I noticed a UBNT developer/rep replied essentially offering to enable various features in their kernel configuration if it facilitated this work, which seemed encouraging
I'll get to the point now :)
- Has there been any work done since that time to substantially optimize for Octeon platforms?
- Are you seriously planning any such work?
- If you are planning to look further into this, are there blockers (e.g. UBNT not playing along with their kernel build config) or is it just the usual case of no time to allocate?

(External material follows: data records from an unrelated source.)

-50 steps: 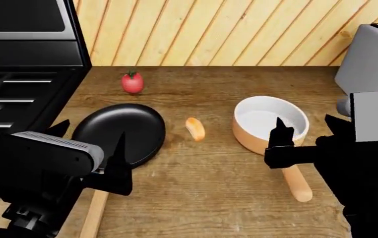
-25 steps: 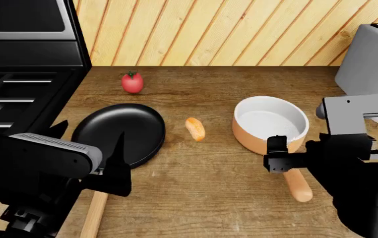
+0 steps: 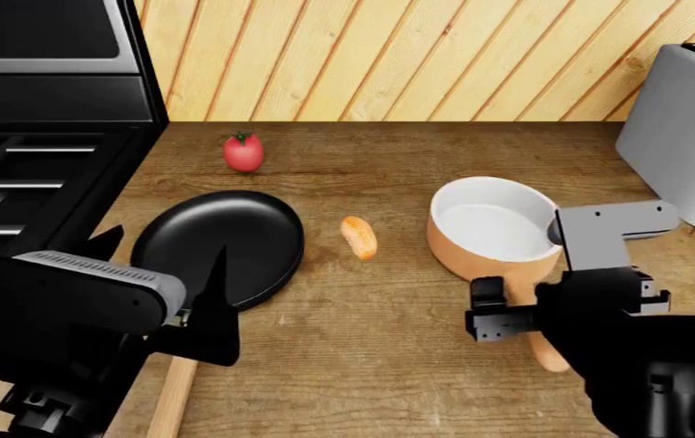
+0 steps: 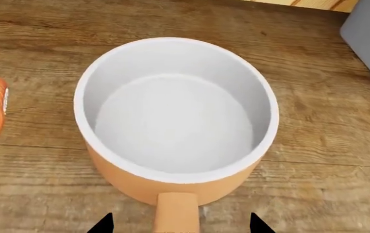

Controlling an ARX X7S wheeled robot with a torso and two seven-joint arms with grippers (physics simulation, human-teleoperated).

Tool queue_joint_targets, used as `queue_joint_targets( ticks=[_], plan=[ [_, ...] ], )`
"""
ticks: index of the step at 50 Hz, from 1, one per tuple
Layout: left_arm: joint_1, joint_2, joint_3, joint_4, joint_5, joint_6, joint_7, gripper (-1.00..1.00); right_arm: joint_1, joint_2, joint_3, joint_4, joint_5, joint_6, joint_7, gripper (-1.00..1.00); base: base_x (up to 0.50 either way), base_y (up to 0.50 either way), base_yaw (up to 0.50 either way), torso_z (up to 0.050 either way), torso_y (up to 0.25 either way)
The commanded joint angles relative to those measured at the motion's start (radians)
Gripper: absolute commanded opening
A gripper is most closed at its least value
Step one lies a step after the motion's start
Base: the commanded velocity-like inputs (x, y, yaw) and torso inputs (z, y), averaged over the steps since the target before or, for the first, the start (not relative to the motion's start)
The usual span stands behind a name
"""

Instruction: Place both pans onto different burners. Then place the tomato and the sushi on different pans.

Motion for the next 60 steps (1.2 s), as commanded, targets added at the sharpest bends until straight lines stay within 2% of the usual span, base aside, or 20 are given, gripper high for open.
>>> queue_joint_targets(
  ticks=[1, 28, 29, 45, 60],
  plan=[
    [0.000, -0.009, 0.015, -0.005, -0.008, 0.019, -0.013, 1.00, -0.027, -0.009, -0.023, 0.020, -0.061, -0.021, -0.055, 1.00, 0.00, 0.00, 0.00, 0.000, 0.000],
    [0.044, -0.033, 0.045, -0.011, 0.036, 0.088, 0.004, 1.00, -0.107, -0.007, -0.056, 0.036, -0.144, -0.075, -0.129, 1.00, 0.00, 0.00, 0.00, 0.000, 0.000],
    [0.044, -0.034, 0.046, -0.011, 0.036, 0.090, 0.004, 1.00, -0.108, -0.006, -0.056, 0.036, -0.145, -0.077, -0.129, -1.00, 0.00, 0.00, 0.00, 0.000, 0.000],
    [0.062, -0.039, 0.072, -0.019, 0.062, 0.122, 0.009, 1.00, -0.119, 0.030, 0.008, -0.049, -0.031, -0.104, -0.034, -1.00, 0.00, 0.00, 0.00, 0.000, 0.000],
    [0.074, -0.030, 0.130, -0.079, 0.133, 0.145, 0.032, 1.00, 0.025, 0.142, 0.063, -0.203, 0.272, -0.171, 0.207, -1.00, 0.00, 0.00, 0.00, 0.000, 0.001]
  ],
)
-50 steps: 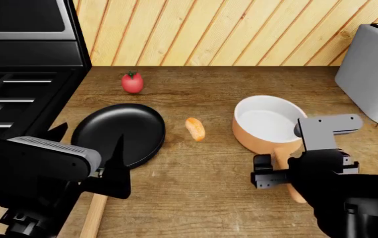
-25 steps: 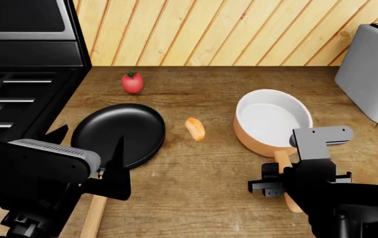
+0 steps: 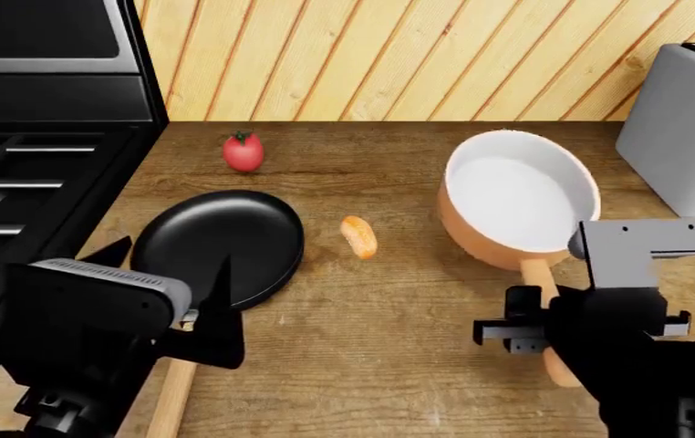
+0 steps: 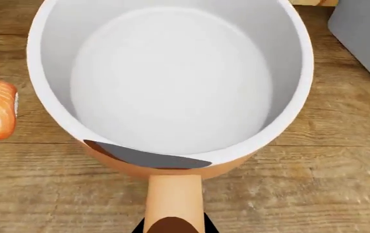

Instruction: Place both pans onto different burners. Then place the tomato and the sushi on different pans.

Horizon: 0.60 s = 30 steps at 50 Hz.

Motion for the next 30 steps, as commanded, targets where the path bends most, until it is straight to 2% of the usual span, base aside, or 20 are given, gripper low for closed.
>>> queue_joint_targets(
  ticks=[1, 7, 11, 15, 21, 26, 30],
  plan=[
    [0.013, 0.004, 0.040, -0.045, 0.050, 0.017, 0.016, 1.00, 0.109, 0.075, 0.053, -0.109, 0.160, -0.046, 0.128, -1.00, 0.00, 0.00, 0.00, 0.000, 0.000],
    [0.006, 0.035, -0.004, -0.112, -0.073, -0.039, -0.080, 1.00, 0.097, 0.079, 0.054, -0.127, 0.160, -0.051, 0.128, -1.00, 0.00, 0.00, 0.00, 0.000, 0.002],
    [-0.059, 0.017, -0.033, -0.159, -0.325, -0.116, -0.256, 1.00, 0.089, 0.074, 0.053, -0.123, 0.140, -0.048, 0.110, -1.00, 0.00, 0.00, 0.00, 0.000, 0.002],
    [-0.053, 0.005, -0.026, -0.159, -0.420, -0.131, -0.346, 1.00, 0.076, 0.068, 0.055, -0.119, 0.116, -0.045, 0.086, -1.00, 0.00, 0.00, 0.00, 0.000, 0.003],
    [0.064, 0.023, -0.026, -0.115, -0.328, -0.113, -0.292, 1.00, 0.053, 0.056, 0.059, -0.106, 0.067, -0.041, 0.042, -1.00, 0.00, 0.00, 0.00, 0.000, 0.002],
    [0.088, 0.025, -0.019, -0.120, -0.302, -0.110, -0.291, 1.00, 0.035, 0.049, 0.061, -0.101, 0.038, -0.040, 0.014, -1.00, 0.00, 0.00, 0.00, 0.003, 0.002],
    [0.063, 0.018, -0.017, -0.141, -0.345, -0.119, -0.339, 1.00, 0.032, 0.052, 0.062, -0.097, 0.032, -0.042, 0.006, -1.00, 0.00, 0.00, 0.00, 0.000, 0.003]
  ],
)
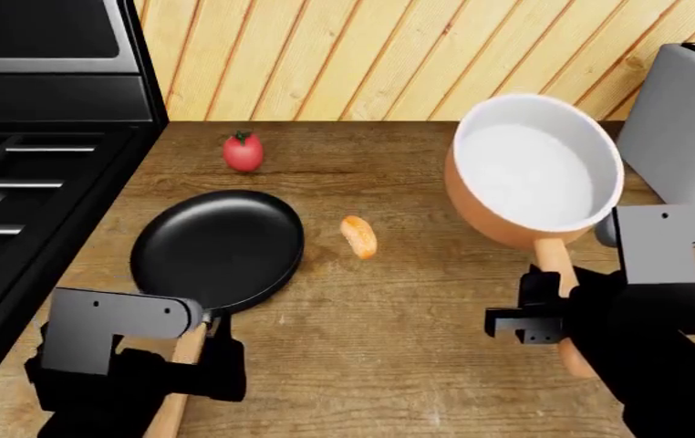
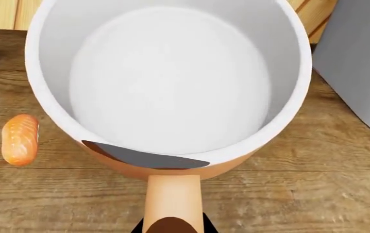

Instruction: Place both pans onto different burners. Then place the tomato and the sushi on different pans.

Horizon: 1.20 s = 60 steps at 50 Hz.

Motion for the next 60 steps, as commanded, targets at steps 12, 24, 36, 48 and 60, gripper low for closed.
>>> queue_joint_targets(
  ticks=[12, 24, 36, 48, 60],
  plan=[
    [0.024, -0.005, 0.022, -0.049, -0.018, -0.016, -0.083, 1.00, 0.007, -0.004, 0.026, -0.006, -0.063, -0.010, -0.061, -1.00, 0.00, 0.00, 0.00, 0.001, 0.003],
    [0.039, 0.018, 0.074, -0.073, 0.056, 0.000, -0.030, 1.00, -0.015, -0.003, 0.028, -0.007, -0.084, -0.018, -0.082, -1.00, 0.00, 0.00, 0.00, 0.001, 0.003],
    [0.073, 0.027, 0.103, -0.092, 0.113, 0.029, 0.015, 1.00, -0.029, -0.002, 0.025, -0.008, -0.097, -0.025, -0.093, -1.00, 0.00, 0.00, 0.00, 0.001, 0.002],
    [0.121, 0.034, 0.137, -0.115, 0.191, 0.073, 0.072, 1.00, -0.036, 0.000, 0.021, -0.006, -0.108, -0.031, -0.104, -1.00, 0.00, 0.00, 0.00, 0.000, 0.001],
    [0.134, 0.036, 0.150, -0.124, 0.197, 0.082, 0.075, -1.00, -0.039, 0.000, 0.014, -0.004, -0.117, -0.037, -0.110, -1.00, 0.01, 0.00, 0.00, 0.000, 0.000]
  ],
)
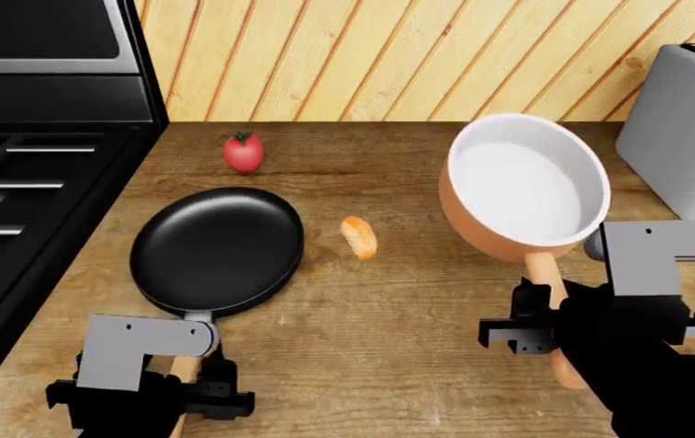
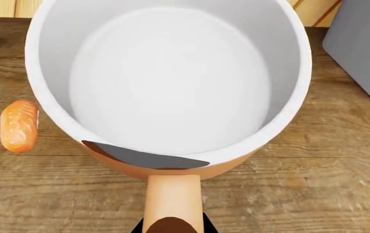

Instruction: Place both pans onto different burners. Then place the tomato and the sushi on different pans.

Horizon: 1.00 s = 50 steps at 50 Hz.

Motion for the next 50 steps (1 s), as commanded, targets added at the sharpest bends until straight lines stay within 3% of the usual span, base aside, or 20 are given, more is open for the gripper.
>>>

The way I understand things, there are three ways to go about optimizing:
- Hand-tweaking the the most expensive crypto implementations. I assume the most important for throughput are ChaCha20 & Poly1305. I'm also guessing, however, that your implementation is already a lean version of the reference implementation, compiled with the appropriate optimizations
- Utilizing the Cavium Octeon SDK compiler with any special optimization flags/features it may offer on top of vanilla gcc/clang. I don't know much about the Cavium Octeon SDK at all and I realize it's possible that vanilla gcc or clang already has this
- Taking advantage of hardware features, assuming any of them are relevant/useful for this application
Obviously, utilizing available hardware features is ideal, since it can reduce the load on the CPU. I'm not deeply familiar with what the Octeon offers, but I do know that there is a crypto co-processor, and that the UBNT devices offload NAT and "plain" packet routing (as well as IPSEC and VLANs) to hardware
Any thoughts/comments are appreciated. I'm happy to sponsor the effort, but the sum of money I would offer (~$500) is probably a bit of a joke compared to the cost of the time to do this. Regardless, it's offered. I'm also happy to go through all of the prior work and reference manuals to cut down on the "grunt" work ;)
I'm self-interested here because of the UBNT devices I'm responsible for, but I know Cavium has a presence in a lot of the larger enterprise devices (layer-7 firewalls, VPNs, etc.) so maybe there's some value there. Though in that case it would be nice for one of those vendors to sponsor the work...
Thanks!
Also- I realize that the work for this would probably be done under the wireguard-linux
project, but it seemed most appropriate to open the issue here first
There is already https://git.zx2c4.com/wireguard-linux/tree/arch/mips/crypto/poly1305-mips.pl
Feel free to additionally port https://git.zx2c4.com/wireguard-linux/tree/arch/mips/crypto/chacha-core.S to mips64.
Thank you! They told me MIPS asm would be a useless skill... :P
Well, increasingly arcane, but not quite useless yet. Odd MIPS knowledge floating around in my head has helped me out in all sorts of unforeseen ways over the years... It's also fun to write.